Data entries

=== Section Start ===

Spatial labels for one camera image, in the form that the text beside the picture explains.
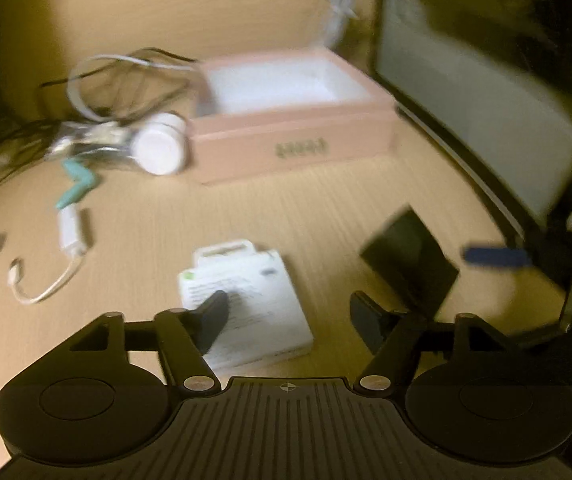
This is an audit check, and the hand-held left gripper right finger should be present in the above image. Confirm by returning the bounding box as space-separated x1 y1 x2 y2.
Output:
350 291 504 393

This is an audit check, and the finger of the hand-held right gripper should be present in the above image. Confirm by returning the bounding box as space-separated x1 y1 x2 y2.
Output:
460 245 534 271

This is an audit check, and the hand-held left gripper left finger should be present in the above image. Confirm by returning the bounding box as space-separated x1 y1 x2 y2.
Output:
66 290 231 392

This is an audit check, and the white hang-tab packet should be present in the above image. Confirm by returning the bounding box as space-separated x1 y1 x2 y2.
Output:
177 240 314 368

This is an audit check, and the pink cardboard box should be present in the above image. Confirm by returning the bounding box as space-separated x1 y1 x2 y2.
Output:
188 45 399 186

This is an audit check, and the teal angled plastic piece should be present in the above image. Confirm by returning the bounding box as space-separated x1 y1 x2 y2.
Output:
53 157 99 211

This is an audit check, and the clear plastic bag black cable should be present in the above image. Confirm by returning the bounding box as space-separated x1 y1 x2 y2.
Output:
43 120 137 166

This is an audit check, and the white cream tube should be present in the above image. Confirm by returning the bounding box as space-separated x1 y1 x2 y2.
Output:
131 112 189 177

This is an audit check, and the black framed display screen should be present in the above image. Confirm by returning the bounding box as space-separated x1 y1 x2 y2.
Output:
371 0 572 241

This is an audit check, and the white adapter with short cable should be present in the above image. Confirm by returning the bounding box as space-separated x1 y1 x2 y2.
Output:
8 207 92 306

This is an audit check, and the white looped cable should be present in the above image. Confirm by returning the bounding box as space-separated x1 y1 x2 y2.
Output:
68 52 201 121

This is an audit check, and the tangle of black cables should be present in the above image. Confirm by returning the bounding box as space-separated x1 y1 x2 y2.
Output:
0 47 199 196

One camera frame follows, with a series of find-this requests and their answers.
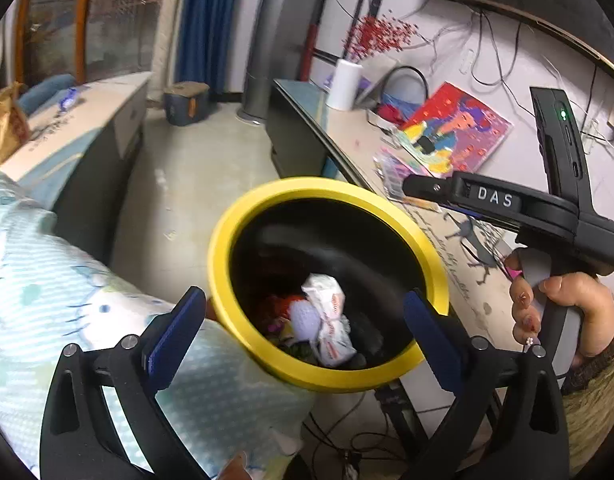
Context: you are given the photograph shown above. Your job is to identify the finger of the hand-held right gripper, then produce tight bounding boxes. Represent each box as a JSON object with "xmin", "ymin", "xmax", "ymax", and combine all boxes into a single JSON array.
[
  {"xmin": 438, "ymin": 203, "xmax": 488, "ymax": 219},
  {"xmin": 403, "ymin": 172, "xmax": 456, "ymax": 207}
]

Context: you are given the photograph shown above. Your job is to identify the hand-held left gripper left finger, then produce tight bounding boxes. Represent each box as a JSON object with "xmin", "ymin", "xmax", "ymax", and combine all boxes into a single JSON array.
[{"xmin": 39, "ymin": 286, "xmax": 208, "ymax": 480}]

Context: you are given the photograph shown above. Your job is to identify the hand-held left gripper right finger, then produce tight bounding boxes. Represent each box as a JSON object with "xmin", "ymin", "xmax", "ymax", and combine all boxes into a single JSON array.
[{"xmin": 403, "ymin": 289, "xmax": 570, "ymax": 480}]

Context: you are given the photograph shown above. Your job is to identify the white plastic bag orange print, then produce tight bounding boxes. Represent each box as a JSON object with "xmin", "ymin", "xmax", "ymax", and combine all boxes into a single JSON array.
[{"xmin": 302, "ymin": 274, "xmax": 355, "ymax": 367}]

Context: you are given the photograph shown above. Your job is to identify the yellow and black trash bin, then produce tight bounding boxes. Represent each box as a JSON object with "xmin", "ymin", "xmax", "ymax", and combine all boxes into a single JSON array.
[{"xmin": 207, "ymin": 176, "xmax": 450, "ymax": 393}]

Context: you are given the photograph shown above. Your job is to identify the person's right forearm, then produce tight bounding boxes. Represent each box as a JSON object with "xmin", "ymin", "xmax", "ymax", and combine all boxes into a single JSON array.
[{"xmin": 562, "ymin": 295, "xmax": 614, "ymax": 476}]

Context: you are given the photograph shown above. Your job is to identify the person's right hand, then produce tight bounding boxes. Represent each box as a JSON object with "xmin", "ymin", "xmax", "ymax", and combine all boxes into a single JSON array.
[{"xmin": 504, "ymin": 251, "xmax": 614, "ymax": 359}]

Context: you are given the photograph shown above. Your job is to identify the colourful painting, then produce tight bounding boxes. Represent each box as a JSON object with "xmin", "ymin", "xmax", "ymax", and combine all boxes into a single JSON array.
[{"xmin": 399, "ymin": 82, "xmax": 512, "ymax": 176}]

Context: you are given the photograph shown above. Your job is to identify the tv stand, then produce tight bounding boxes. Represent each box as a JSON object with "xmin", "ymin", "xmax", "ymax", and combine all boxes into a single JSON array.
[{"xmin": 266, "ymin": 78, "xmax": 552, "ymax": 441}]

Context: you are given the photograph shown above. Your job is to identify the white paper roll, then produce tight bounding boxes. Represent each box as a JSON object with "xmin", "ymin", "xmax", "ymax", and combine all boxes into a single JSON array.
[{"xmin": 327, "ymin": 58, "xmax": 362, "ymax": 111}]

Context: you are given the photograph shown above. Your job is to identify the cat print blanket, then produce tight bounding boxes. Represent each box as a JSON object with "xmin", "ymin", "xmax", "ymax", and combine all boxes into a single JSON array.
[{"xmin": 0, "ymin": 170, "xmax": 318, "ymax": 480}]

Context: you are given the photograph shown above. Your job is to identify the red berry decoration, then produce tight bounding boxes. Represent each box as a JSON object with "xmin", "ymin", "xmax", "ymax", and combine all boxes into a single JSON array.
[{"xmin": 344, "ymin": 10, "xmax": 418, "ymax": 63}]

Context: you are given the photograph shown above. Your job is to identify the silver tower air conditioner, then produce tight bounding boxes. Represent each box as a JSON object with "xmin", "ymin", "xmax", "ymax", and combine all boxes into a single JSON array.
[{"xmin": 239, "ymin": 0, "xmax": 332, "ymax": 123}]

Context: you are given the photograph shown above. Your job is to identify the brown storage box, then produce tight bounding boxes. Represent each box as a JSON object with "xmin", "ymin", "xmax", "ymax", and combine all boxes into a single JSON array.
[{"xmin": 164, "ymin": 81, "xmax": 210, "ymax": 126}]

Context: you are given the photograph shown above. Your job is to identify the white coffee table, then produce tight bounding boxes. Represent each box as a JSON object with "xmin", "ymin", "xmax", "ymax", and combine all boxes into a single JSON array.
[{"xmin": 0, "ymin": 71, "xmax": 152, "ymax": 256}]

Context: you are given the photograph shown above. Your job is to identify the blue curtain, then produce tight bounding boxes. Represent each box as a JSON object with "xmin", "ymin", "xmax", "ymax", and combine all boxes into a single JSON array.
[{"xmin": 177, "ymin": 0, "xmax": 268, "ymax": 93}]

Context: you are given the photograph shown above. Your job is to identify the gold paper bag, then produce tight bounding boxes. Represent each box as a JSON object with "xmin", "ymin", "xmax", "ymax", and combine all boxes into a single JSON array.
[{"xmin": 0, "ymin": 82, "xmax": 32, "ymax": 166}]

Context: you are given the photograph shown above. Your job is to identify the blue heart print sofa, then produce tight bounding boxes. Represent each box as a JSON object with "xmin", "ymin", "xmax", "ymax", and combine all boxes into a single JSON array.
[{"xmin": 17, "ymin": 74, "xmax": 75, "ymax": 121}]

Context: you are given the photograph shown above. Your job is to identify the cream curtain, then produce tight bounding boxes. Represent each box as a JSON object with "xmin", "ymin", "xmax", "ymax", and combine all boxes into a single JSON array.
[{"xmin": 152, "ymin": 0, "xmax": 192, "ymax": 96}]

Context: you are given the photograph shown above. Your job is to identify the wooden framed glass door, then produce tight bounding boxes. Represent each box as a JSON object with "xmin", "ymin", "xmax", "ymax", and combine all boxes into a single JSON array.
[{"xmin": 12, "ymin": 0, "xmax": 162, "ymax": 86}]

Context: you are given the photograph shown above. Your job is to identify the black cable loop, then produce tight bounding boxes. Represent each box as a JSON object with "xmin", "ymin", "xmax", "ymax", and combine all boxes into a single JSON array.
[{"xmin": 384, "ymin": 66, "xmax": 428, "ymax": 106}]

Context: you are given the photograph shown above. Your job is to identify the black floor cables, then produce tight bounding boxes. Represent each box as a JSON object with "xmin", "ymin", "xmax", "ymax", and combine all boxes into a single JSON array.
[{"xmin": 307, "ymin": 390, "xmax": 438, "ymax": 480}]

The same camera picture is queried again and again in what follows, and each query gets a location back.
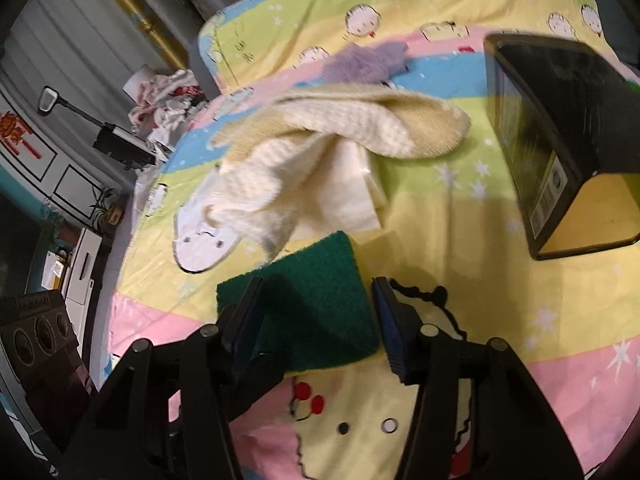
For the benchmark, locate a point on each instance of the black speaker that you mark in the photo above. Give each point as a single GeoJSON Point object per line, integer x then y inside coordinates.
{"type": "Point", "coordinates": [40, 330]}

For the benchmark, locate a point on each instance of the grey curtain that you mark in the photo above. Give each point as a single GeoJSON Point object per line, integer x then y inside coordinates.
{"type": "Point", "coordinates": [75, 25]}

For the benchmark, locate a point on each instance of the white drawer unit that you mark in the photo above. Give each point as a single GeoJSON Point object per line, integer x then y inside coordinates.
{"type": "Point", "coordinates": [80, 270]}

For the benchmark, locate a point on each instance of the black stick vacuum cleaner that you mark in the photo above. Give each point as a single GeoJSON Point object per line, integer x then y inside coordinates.
{"type": "Point", "coordinates": [117, 140]}

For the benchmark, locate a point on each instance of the yellow patterned curtain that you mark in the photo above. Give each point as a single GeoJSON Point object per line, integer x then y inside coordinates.
{"type": "Point", "coordinates": [145, 15]}

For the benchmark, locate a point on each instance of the white folded cloth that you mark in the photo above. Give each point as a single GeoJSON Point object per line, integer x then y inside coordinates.
{"type": "Point", "coordinates": [350, 190]}

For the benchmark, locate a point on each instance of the striped cartoon printed blanket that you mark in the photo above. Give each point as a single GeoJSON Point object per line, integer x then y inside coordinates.
{"type": "Point", "coordinates": [450, 220]}

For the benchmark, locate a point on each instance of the black box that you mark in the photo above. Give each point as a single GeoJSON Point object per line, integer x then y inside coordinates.
{"type": "Point", "coordinates": [550, 125]}

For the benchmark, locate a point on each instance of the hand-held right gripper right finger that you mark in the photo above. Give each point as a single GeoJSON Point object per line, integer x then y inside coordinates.
{"type": "Point", "coordinates": [395, 330]}

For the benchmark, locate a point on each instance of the purple fluffy cloth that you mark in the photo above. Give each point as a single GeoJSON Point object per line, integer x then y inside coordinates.
{"type": "Point", "coordinates": [362, 62]}

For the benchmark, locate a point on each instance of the small potted plant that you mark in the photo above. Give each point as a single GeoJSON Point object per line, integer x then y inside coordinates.
{"type": "Point", "coordinates": [102, 207]}

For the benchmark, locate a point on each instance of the red knot ornament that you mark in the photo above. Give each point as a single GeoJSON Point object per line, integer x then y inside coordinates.
{"type": "Point", "coordinates": [17, 132]}

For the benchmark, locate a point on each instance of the white cabinet with dark trim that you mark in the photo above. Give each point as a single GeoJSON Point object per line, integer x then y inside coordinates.
{"type": "Point", "coordinates": [45, 170]}

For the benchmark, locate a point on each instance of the cream waffle towel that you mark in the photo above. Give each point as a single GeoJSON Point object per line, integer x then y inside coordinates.
{"type": "Point", "coordinates": [320, 135]}

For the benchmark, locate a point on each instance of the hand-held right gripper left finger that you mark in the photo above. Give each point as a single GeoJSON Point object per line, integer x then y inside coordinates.
{"type": "Point", "coordinates": [245, 322]}

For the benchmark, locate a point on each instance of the pile of clothes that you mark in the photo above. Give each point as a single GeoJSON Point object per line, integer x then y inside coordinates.
{"type": "Point", "coordinates": [160, 100]}

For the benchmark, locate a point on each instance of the dark green scouring pad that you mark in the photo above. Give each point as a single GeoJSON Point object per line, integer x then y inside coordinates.
{"type": "Point", "coordinates": [320, 300]}

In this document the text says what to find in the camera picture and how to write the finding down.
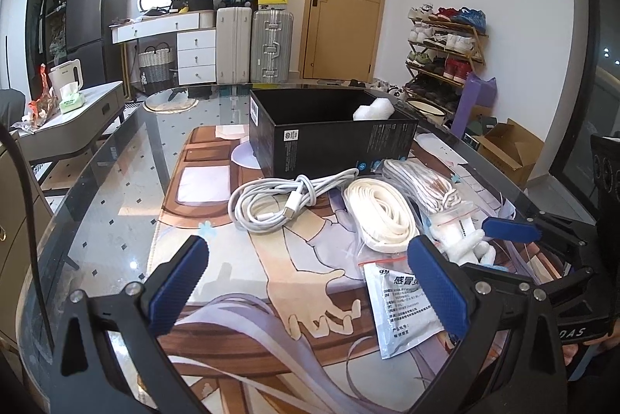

=== Section End ===

Task prompt:
Copy out the lines of the data where the string "what" occurs.

Expected output:
The same camera picture is queried again and again in what follows, and each query gets a location back.
In this document the text says what to find in the camera picture and how to write the finding down.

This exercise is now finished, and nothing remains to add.